What to do: Which lines in the data below contain the string "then"? Show each one.

Input data:

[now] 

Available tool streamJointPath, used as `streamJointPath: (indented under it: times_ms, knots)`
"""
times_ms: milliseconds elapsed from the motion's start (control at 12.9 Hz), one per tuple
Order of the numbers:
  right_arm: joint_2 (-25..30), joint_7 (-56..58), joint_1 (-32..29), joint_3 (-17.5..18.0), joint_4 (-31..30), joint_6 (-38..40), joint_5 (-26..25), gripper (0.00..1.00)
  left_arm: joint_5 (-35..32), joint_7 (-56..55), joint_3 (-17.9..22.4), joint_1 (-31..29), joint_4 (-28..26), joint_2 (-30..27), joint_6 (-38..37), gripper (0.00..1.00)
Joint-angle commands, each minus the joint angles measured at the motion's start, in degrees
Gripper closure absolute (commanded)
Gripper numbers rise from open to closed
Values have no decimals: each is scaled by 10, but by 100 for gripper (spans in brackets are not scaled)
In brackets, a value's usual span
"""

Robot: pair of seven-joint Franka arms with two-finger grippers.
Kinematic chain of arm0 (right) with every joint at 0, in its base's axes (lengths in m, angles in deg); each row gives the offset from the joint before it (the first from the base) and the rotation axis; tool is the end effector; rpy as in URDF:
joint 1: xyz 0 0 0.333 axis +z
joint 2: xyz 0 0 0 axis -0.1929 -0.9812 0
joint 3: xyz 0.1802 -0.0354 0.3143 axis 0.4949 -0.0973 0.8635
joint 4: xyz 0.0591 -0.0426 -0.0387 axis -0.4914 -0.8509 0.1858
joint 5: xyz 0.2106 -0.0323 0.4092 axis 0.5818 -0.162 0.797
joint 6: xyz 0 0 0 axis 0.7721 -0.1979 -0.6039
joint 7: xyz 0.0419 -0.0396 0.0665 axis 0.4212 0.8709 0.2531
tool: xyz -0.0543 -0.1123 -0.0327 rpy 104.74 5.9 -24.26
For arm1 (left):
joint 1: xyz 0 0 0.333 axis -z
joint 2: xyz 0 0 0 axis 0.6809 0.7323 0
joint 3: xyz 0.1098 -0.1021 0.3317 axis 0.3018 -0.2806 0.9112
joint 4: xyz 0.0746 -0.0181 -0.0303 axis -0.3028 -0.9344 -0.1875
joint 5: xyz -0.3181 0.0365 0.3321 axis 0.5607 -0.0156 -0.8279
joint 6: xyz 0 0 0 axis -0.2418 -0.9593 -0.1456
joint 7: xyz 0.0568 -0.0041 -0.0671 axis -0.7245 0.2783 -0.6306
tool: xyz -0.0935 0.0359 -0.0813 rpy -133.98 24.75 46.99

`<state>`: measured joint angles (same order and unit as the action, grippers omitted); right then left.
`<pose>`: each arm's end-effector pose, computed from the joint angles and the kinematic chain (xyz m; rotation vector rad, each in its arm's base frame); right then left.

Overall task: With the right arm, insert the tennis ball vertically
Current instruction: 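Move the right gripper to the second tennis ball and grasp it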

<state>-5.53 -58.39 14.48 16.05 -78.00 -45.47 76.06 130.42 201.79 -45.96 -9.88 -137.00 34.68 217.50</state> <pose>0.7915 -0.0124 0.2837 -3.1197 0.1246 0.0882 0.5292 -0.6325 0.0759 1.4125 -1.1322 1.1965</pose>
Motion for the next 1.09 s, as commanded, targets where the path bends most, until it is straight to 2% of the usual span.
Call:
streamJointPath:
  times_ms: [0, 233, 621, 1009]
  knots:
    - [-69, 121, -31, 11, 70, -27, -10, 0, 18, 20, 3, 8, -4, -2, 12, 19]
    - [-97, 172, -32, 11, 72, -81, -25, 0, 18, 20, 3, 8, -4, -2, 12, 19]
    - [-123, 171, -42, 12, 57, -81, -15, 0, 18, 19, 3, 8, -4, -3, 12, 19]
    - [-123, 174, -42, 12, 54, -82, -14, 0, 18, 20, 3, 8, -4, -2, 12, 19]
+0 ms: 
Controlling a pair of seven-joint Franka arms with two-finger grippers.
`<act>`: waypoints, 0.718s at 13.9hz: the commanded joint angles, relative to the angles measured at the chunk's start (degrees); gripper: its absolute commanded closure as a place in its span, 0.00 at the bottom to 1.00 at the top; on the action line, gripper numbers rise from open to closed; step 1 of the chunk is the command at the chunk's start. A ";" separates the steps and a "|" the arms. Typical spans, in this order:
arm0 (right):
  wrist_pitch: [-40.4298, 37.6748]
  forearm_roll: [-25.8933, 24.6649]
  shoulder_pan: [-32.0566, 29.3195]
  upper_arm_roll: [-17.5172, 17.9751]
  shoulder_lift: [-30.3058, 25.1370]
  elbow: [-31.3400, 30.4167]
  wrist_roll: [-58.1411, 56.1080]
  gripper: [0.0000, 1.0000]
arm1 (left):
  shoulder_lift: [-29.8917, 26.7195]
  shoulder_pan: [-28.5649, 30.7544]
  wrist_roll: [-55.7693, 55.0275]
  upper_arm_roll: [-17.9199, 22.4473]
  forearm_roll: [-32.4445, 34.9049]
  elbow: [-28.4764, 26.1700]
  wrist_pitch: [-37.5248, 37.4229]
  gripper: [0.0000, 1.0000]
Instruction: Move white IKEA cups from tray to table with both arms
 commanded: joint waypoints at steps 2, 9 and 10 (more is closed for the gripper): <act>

Task result:
`<state>`: measured joint angles (same order and unit as the action, grippers omitted); right then left.
`<pose>`: each arm's end-effector pose, computed from the joint angles and the kinematic chain (xyz m; rotation vector rad, each in its arm's base frame); right then left.

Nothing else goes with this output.